Longani credits his team for their response to these unprecedented challenges. He has encouraged his team members to be confident, take risks, and grow as leaders.
“Their creativity, knowledge, and willingness to take risks is something I’ll never forget,” he says.
Moving from Cornell to NYC
Longani’s career path has been unique, and he credits his Cornell experience for where he’s ended up. The son of immigrants from India, Longani says his parents encouraged him to study medicine. But, he says, seeing the incredible array of available courses and meeting people from all different backgrounds at Cornell—reignited his longtime passion for politics.

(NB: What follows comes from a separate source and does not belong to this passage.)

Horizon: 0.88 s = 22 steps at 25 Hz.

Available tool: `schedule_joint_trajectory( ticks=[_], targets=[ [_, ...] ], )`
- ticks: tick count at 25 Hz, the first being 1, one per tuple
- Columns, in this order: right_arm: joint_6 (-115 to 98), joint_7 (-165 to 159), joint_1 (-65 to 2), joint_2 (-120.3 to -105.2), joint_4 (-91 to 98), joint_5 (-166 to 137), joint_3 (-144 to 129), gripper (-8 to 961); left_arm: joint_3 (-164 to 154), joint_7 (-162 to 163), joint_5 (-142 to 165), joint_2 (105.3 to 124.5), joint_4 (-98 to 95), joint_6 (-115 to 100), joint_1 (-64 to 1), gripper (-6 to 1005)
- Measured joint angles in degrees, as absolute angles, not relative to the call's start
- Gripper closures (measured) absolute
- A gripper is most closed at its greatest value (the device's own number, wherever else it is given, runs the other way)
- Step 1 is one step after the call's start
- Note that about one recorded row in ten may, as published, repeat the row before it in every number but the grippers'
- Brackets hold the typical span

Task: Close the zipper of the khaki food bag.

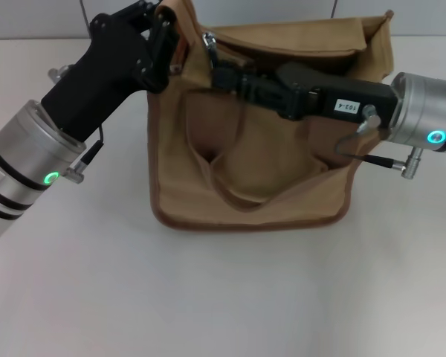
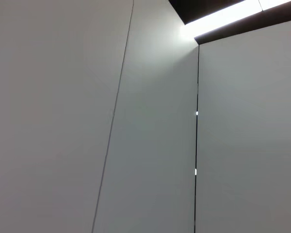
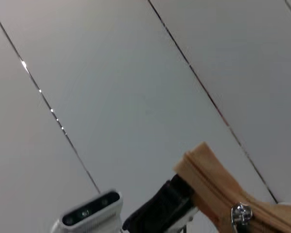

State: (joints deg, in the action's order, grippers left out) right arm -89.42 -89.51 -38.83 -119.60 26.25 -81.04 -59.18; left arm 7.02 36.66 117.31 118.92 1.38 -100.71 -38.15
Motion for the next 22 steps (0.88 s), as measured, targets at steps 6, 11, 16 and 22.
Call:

A course on world religions, he says, led him to visit the Namgyal Monastery in Ithaca. “Spending time there in order to write my research paper for that class started to open my eyes,” he says. “I realized I had to expand how I viewed life. Even if I became a doctor, this was an extraordinary opportunity to find out more about myself.”
Being accepted into a class taught by Carl Sagan (which Longani’s father, a scientist with NASA, was “on cloud nine” to hear about) and a class with political scientist and professor of government Ted Lowi expanded Longani’s views. “When I took [Lowi’s] class, I began to devour politics again,” he says. “He has had a lifelong influence on my career.”
“Going to a place like Cornell can change dramatically the trajectory of your life,” he adds. “Cornell gave me the freedom to find myself in many ways. That’s a gift I could never repay.”
Longani went on to study law at the University of Florida, Yale Law School, and Oxford University, hoping to “give a voice to people who didn’t have a voice, the most vulnerable.” He wasn’t sure how to combine his law degrees with his passion for politics after graduating, but says a call with his grandmother in India encouraged him.
“She said [of Longani’s degrees], ‘Those papers are only valuable if you use them to make a difference in people’s lives. Otherwise, they are just fancy Latin words on your wall, and what’s the point of that?’”
Longani’s path took him to a federal clerkship; a multinational law firm in New York City; an assistant U.S. attorney position in Washington, D.C., fighting violent crimes; and to a position as senior counsel to the late Congressman Elijah Cummings, who was then the chair of the Committee on Oversight and Government Reform in the U.S. House of Representatives.
“He became a father figure to me in many ways,” Longani says, adding that he felt privileged to work with Cummings on many interesting and fulfilling investigations, including the Flint water crises and the federal government’s response to Hurricane Maria. “Elijah Cummings was one of the greatest people I’ve worked with, he was an extraordinary human being,” Longani says. “It was a great honor that he trusted me to lead these investigations.”
That experience led to his current role as chief counsel to New York City Mayor Bill de Blasio.
Speaking from experience
“There’s no better feeling than to follow your passion,” Longani says, “and to do so in a way that allows you to serve your neighbors. It is the job of a lifetime. I’m truly grateful for the opportunity to serve my fellow New Yorkers.”
Longani encourages law students and all Cornellians to focus on being true to themselves, to not be afraid of following their passions, and to take risks.
“It’s about fit in life. It’s not about making the most money, the most prestige, it’s not about titles,” he says. “That will never make you happy. It’s about taking risks. You need to be true to yourself, be authentic.”
“We all have self-doubt,” he adds. “I don’t take jobs that I don’t have a little bit of fear about. I take jobs where I have to grow, and where I have a chance to give a voice to people who need to be heard.”